SIGN UP! If you’d like to continue receiving Washington Examiner’s Daily on Healthcare newsletter, SUBSCRIBE HERE: http://newsletters.washingtonexaminer.com/newsletter/daily-on-healthcare/
The clock is ticking. President Trump has until midnight tonight to sign a Food and Drug Administration funding package into law. The bill would reauthorize the FDA’s user fee program in which drug and device makers pay the FDA a fee for every new application and the agency uses that money to hire more staff and speed up approvals.

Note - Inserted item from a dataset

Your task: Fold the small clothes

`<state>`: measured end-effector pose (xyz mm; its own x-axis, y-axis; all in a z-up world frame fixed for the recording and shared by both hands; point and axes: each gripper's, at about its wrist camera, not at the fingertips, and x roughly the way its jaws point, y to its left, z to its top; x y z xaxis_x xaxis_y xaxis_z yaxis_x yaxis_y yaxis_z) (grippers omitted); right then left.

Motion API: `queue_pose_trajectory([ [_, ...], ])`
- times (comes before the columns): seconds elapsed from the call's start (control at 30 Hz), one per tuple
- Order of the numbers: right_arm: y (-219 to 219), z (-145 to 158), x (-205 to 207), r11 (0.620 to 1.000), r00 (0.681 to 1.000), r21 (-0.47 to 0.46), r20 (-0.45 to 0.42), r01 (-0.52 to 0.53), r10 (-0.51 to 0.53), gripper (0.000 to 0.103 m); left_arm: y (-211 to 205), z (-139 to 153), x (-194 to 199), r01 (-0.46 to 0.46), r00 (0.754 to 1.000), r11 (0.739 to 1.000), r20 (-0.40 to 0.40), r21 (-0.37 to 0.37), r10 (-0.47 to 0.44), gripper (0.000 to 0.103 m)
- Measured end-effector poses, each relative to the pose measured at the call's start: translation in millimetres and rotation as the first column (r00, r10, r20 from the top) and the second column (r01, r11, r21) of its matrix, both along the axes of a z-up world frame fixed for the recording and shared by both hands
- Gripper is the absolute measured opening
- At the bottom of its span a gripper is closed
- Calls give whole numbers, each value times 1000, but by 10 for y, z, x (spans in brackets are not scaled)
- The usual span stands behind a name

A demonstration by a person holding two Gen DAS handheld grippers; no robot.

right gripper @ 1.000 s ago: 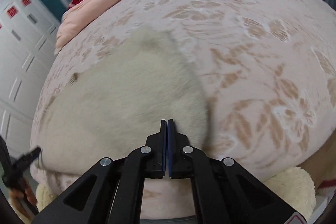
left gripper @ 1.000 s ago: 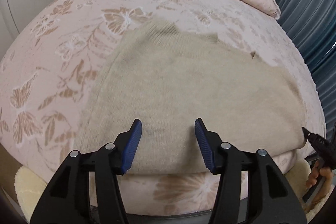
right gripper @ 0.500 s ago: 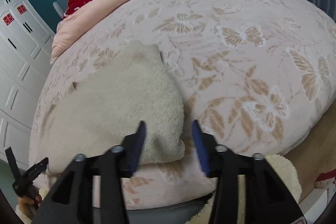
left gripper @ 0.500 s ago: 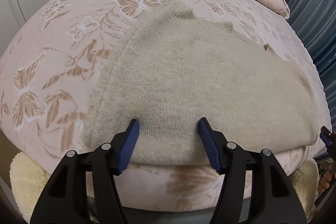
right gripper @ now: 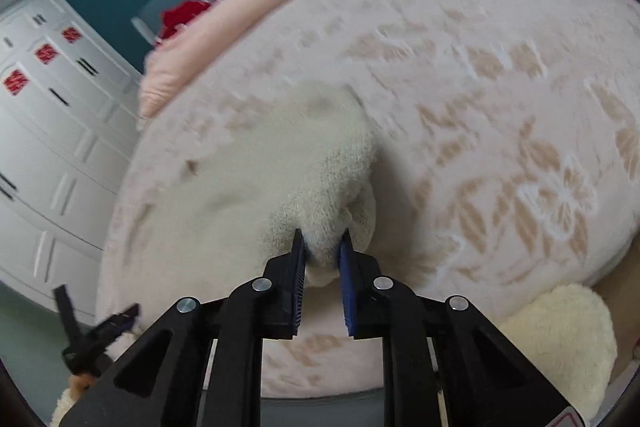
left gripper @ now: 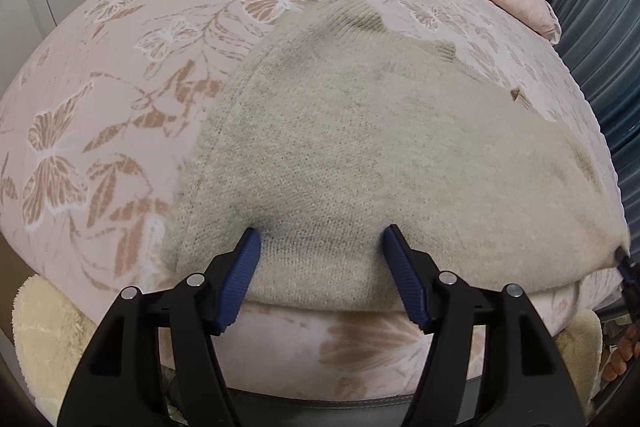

The user fee program expires at the end of September. Trump has 10 calendar days if Congress is in session to sign or veto it. While Congress is technically in recess, it has been holding pro forma sessions since it adjourned earlier this month. When the Senate passed the bill this month, a White House aide told the Washington Examiner he was expected to sign it. The White House has complained that it wants all of the agency’s funding to be from user fees. But that request has not been possible as the user fee agreement between the FDA and the industry was negotiated more than a year ago. The bill also includes measures to speed up approval of generic drugs to foster more competition and lower drug prices.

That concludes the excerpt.